The cliff! Why hadn’t I seen it?

“Do you know how many people there are just like you? I heard it every day; pain, sadness, regret. You wanted a second chance. So I gave it to you. I gave you not the person you wanted, but the person you needed.”

I don’t know what to say. My ten minutes are almost over.

“Don’t make out like you did this for me. You’re sick. You’re—”

“You are sick, my dear,” she interrupts. “You were self destructing. Ready to die. I just gave you some perspective. Helped you to see the truth.”

“What’s the truth?”

“Isaac is your truth. You were too blinded by your past to see that.”

I’m breathless. My mouth hangs open as I stare at her.

“Isaac has a wife. He has a baby. You act like you care so much, but you did this to him, too. Made him suffer for no reason. He almost died!”

Detective Garrison chooses that exact moment to come back. I want more time with her. I want more answers, but I know my time is up. He leads me to the door by my elbow. I look back at Saphira. She’s staring into space, serene.

“He would have died without you, too,” she says before the door closes. I want to ask her what she means, but the door swings closed. And that is the last time I ever see Saphira Elgin alive.

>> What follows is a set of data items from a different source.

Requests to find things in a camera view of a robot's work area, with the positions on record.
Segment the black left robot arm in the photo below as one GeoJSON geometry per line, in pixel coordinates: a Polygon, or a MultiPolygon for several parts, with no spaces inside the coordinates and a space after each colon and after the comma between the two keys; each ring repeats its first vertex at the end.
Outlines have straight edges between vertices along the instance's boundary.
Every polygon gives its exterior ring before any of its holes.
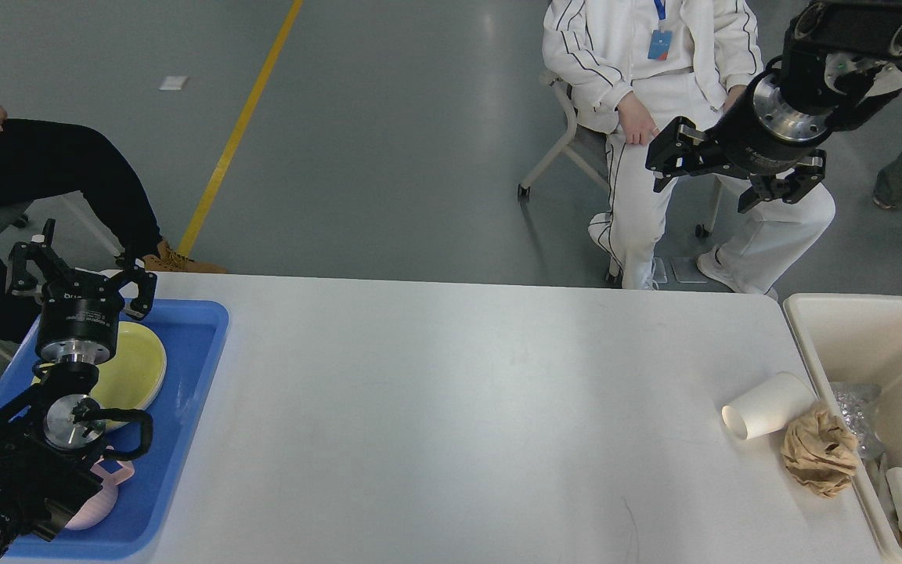
{"type": "Polygon", "coordinates": [[[157,275],[125,259],[112,277],[68,267],[52,249],[55,222],[13,246],[6,290],[42,306],[32,383],[0,407],[0,558],[18,536],[50,541],[103,479],[100,458],[134,461],[153,443],[139,408],[104,408],[90,396],[98,367],[116,356],[118,317],[153,308],[157,275]]]}

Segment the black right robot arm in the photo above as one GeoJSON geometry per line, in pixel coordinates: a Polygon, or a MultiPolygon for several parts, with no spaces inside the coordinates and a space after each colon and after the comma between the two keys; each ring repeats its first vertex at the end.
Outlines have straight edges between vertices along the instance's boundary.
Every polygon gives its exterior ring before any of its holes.
{"type": "Polygon", "coordinates": [[[794,204],[823,181],[821,144],[853,131],[902,92],[902,2],[813,1],[792,19],[783,52],[706,131],[676,117],[648,147],[661,193],[679,176],[749,182],[738,199],[794,204]]]}

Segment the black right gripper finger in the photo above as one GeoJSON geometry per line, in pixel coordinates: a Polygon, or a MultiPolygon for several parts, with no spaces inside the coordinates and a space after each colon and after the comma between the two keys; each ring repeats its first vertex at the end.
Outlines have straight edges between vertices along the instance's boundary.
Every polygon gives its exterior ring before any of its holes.
{"type": "Polygon", "coordinates": [[[645,168],[655,176],[655,193],[680,176],[729,172],[733,167],[722,147],[687,117],[675,117],[648,144],[645,161],[645,168]]]}
{"type": "Polygon", "coordinates": [[[784,178],[776,175],[749,174],[751,186],[738,198],[738,213],[751,211],[758,203],[781,200],[798,203],[824,178],[826,150],[813,150],[801,158],[784,178]]]}

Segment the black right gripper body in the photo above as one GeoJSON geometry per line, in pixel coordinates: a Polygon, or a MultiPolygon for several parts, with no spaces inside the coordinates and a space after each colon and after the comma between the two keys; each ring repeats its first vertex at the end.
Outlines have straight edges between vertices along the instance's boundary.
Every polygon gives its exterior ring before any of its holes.
{"type": "Polygon", "coordinates": [[[709,174],[738,179],[780,174],[830,136],[827,115],[792,107],[780,77],[779,70],[766,70],[749,85],[726,91],[719,121],[705,131],[712,144],[705,158],[709,174]]]}

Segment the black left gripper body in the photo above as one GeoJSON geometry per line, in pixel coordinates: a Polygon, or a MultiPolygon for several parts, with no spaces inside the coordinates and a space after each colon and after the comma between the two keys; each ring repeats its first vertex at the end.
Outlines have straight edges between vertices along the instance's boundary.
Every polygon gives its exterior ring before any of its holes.
{"type": "Polygon", "coordinates": [[[43,300],[35,350],[41,360],[100,365],[116,356],[119,294],[83,297],[70,292],[43,300]]]}

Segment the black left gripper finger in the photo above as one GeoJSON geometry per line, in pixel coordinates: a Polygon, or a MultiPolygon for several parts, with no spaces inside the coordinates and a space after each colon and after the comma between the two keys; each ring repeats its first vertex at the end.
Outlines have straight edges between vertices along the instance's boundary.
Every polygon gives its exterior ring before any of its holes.
{"type": "Polygon", "coordinates": [[[60,298],[76,289],[75,272],[53,249],[54,231],[55,220],[47,219],[38,236],[14,244],[7,262],[6,294],[60,298]]]}
{"type": "Polygon", "coordinates": [[[116,274],[103,280],[103,298],[119,312],[133,320],[143,320],[153,311],[157,274],[144,268],[142,259],[136,259],[128,250],[115,257],[119,267],[116,274]],[[129,300],[121,293],[126,286],[135,286],[136,296],[129,300]]]}

Detective Garrison is kind. I think this case is above his pay grade. He’s not sure what to do with me—so he tries to feed me doughnuts and sandwiches. I eat none of it, but I appreciate the sentiment. There are six people in the room with me; two of them leaning against the wall, the others sitting. I give them my statement. I tell a tape recorder what the last fourteen months looked like; each day, each hunger pain, each time I thought one of us would die. When I am finished the room is quiet. Detective Garrison is the first to clear his throat. That’s when I dare ask about Isaac. I’ve been too afraid up until now. Thinking his name alone hurts me. Hearing someone speak about him feels … wrong. He’s been with me for all this time. Now he’s not.